Popularny sposób myślenia o pamięci zakłada, że jest ona magazynem, w którym przechowywane są wspomnienia. Oczywiście z czasem niektóre z nich ulegają zatarciu, niektóre plączą się ze sobą, a jeszcze inne zostały niedbale zapamiętane. W każdym razie stałość naszych wspomnień zazwyczaj nie ulega dla nas wątpliwości.
Donna Bridge, odbywająca staż naukowy w Feinberg School of Medicine na Uniwesytecie Northwestern przekonuje, że sytuacja jest dużo bardziej skomplikowana. Prowadzone przez nią badania dowodzą, że w istocie wspomnienia zmieniają się wraz z każdym przypomnieniem. Mówiąc krótko: przypominamy sobie nie konkretne wydarzenie, ale ostatni raz, kiedy je sobie przypominaliśmy.
- Nie sposób cofnąć się w czasie, żeby uzyskać prawdziwy obraz zdarzenia. Możemy jedynie cofnąć się do obrazu, który zmienia się za każdym razem, kiedy niedokładnie go odtwarzamy – tłumaczy Bridge – Pamięć nie jest statyczna. Wszystko, co sobie przypominamy jest zależne od kontekstu i naszego nastroju. Według Bridge integrowanie nowej i starej informacji jest oznaką zdolności wspomnień do adaptacji.
Jej obserwacja godzi szczególnie boleśnie w naoczne świadectwa wykorzystywane jako dowody w rozprawach sądowych. – Być może za pierwszym razem świadek nieźle pamięta dane zajście, ale potem, w miarę jak obraz się zaburza, jest już tylko gorzej.

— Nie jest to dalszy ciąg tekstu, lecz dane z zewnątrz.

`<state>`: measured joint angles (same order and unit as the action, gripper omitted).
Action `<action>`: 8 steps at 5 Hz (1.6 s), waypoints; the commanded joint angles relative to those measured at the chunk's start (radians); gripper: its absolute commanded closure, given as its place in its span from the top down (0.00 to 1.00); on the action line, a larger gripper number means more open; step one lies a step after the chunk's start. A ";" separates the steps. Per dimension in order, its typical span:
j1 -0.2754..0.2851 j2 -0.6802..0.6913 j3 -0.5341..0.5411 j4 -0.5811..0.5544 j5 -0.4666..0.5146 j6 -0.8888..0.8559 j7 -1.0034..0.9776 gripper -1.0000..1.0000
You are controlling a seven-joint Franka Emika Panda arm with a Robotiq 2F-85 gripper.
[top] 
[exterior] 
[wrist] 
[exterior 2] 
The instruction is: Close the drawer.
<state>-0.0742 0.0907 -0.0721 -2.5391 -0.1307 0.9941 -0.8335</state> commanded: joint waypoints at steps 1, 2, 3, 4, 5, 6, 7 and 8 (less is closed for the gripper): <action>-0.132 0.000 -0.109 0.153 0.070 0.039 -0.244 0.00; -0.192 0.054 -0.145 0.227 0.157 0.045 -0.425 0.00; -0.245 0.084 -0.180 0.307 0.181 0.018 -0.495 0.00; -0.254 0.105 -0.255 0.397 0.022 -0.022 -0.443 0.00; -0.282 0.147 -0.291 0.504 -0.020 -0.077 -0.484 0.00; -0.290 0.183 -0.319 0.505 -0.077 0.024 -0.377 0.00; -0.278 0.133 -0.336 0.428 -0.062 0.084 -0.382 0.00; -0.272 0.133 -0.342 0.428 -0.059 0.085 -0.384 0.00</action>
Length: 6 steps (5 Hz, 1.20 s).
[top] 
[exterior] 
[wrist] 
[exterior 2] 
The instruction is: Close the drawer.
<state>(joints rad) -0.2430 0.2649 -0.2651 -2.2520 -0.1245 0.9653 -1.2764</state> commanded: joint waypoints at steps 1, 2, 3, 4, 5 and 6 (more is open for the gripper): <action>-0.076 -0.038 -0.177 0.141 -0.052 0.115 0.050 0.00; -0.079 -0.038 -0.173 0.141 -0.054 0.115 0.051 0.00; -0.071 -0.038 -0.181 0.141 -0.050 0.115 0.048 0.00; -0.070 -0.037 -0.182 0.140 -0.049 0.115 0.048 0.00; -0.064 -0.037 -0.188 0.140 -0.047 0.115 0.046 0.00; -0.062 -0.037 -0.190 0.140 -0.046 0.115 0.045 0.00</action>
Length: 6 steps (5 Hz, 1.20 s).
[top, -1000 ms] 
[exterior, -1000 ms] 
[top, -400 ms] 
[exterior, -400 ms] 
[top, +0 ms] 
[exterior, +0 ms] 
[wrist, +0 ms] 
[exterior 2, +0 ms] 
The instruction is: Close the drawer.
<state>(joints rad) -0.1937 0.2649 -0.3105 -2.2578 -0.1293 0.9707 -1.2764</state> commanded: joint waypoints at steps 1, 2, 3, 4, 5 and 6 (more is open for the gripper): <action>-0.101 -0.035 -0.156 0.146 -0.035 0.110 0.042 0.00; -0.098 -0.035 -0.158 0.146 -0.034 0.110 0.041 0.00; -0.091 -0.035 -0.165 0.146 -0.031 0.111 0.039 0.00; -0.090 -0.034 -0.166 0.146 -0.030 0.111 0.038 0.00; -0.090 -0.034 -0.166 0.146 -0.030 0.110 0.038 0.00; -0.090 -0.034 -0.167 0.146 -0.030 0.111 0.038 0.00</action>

Wnioski badaczki oparte są na kilku wariacjach eksperymentu z zapamiętywaniem położenia obiektu na przestrzeni trzech dni. Bridge przebadała 70 ludzi, badając aktywność ich mózgu w przypadkach poprawnego i błędnego przywołania wspomnienia. Dzięki temu była w stanie ustalić moment, w którym stare wspomnienie zastępowane jest nową wersją.
To pierwsze tego typu badanie, które ma szansę otworzyć zupełnie nowy rozdział w neuronauce i badaniach mózgu. Być może już niedługo poznamy dokładne przyczyny „plączących się” myśli i przestaniemy tak bardzo ufać własnej pamięci.
Donna Bridge już nam nie ufa – Kiedy ludzie mówią mi, że dokładnie pamiętają jakieś zdarzenie, wybucham śmiechem!